* [WHAT IS BEING ASKED]
Starting at the line that holds "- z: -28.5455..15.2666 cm", copy every line exactly through the end of the data, and no others.

────────

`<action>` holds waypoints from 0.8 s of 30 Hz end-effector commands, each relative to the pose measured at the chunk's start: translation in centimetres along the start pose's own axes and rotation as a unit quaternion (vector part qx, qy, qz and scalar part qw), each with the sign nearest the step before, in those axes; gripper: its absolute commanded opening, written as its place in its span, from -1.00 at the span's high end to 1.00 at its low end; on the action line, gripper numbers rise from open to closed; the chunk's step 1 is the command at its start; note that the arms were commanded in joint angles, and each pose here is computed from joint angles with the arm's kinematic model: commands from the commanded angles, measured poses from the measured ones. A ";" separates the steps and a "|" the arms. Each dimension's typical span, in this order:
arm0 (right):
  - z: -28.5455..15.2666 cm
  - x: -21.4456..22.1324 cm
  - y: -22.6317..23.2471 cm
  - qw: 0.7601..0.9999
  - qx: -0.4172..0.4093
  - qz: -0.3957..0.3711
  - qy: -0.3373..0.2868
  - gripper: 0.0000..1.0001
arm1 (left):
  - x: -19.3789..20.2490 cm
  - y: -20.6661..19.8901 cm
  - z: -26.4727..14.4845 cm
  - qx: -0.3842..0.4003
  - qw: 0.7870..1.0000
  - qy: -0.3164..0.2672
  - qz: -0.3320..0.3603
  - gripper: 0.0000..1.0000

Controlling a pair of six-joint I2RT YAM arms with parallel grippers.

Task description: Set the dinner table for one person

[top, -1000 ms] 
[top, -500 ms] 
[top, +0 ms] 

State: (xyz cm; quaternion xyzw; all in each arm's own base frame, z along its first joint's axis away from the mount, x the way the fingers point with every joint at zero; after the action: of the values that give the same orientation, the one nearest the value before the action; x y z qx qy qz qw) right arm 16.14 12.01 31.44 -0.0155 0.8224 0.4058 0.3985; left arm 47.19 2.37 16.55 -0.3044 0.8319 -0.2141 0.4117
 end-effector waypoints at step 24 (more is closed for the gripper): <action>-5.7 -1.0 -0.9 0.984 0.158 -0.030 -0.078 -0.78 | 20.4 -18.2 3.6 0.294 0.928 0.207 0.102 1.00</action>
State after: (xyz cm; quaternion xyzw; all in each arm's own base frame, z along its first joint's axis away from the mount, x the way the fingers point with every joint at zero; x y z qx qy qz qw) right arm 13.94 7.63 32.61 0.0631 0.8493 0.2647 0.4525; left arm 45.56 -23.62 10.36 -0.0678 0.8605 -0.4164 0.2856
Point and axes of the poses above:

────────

* [PROBLEM SOLUTION]
  - z: -28.5455..15.2666 cm
  - x: -21.4456..22.1324 cm
  - y: -22.6317..23.2471 cm
  - qw: 0.7601..0.9999
  - qx: -0.4172..0.4093
  - qz: -0.3957..0.3711
  - qy: -0.3373..0.2868
  - gripper: 0.0000..1.0001
arm1 (left):
  - x: -19.3789..20.2490 cm
  - y: -20.6661..19.8901 cm
  - z: -26.4727..14.4845 cm
  - qx: -0.3842..0.4003
  - qw: 0.7870..1.0000
  - qy: -0.3164..0.2672
  - qz: -0.3320..0.3603
  - gripper: 0.0000..1.0000

Controlling a pair of six-joint I2RT YAM arms with parallel grippers.

Task description: Set the dinner table for one person

[top, -1000 ms] 
[top, -500 ms] 
[top, +0 ms] 

State: (xyz cm; quaternion xyzw; all in each arm's own base frame, z along its first joint's axis away from the mount, x the way the fingers point with every joint at zero; after the action: of the values that give the same orientation, the one nearest the value before the action; x y z qx qy qz qw) right arm 16.14 12.01 31.44 -0.0155 0.8224 0.4058 0.3985; left arm 47.19 2.37 16.55 -0.3044 0.8319 -0.2141 0.4117
 end-effector waypoints at step 24 (more is closed for the gripper): <action>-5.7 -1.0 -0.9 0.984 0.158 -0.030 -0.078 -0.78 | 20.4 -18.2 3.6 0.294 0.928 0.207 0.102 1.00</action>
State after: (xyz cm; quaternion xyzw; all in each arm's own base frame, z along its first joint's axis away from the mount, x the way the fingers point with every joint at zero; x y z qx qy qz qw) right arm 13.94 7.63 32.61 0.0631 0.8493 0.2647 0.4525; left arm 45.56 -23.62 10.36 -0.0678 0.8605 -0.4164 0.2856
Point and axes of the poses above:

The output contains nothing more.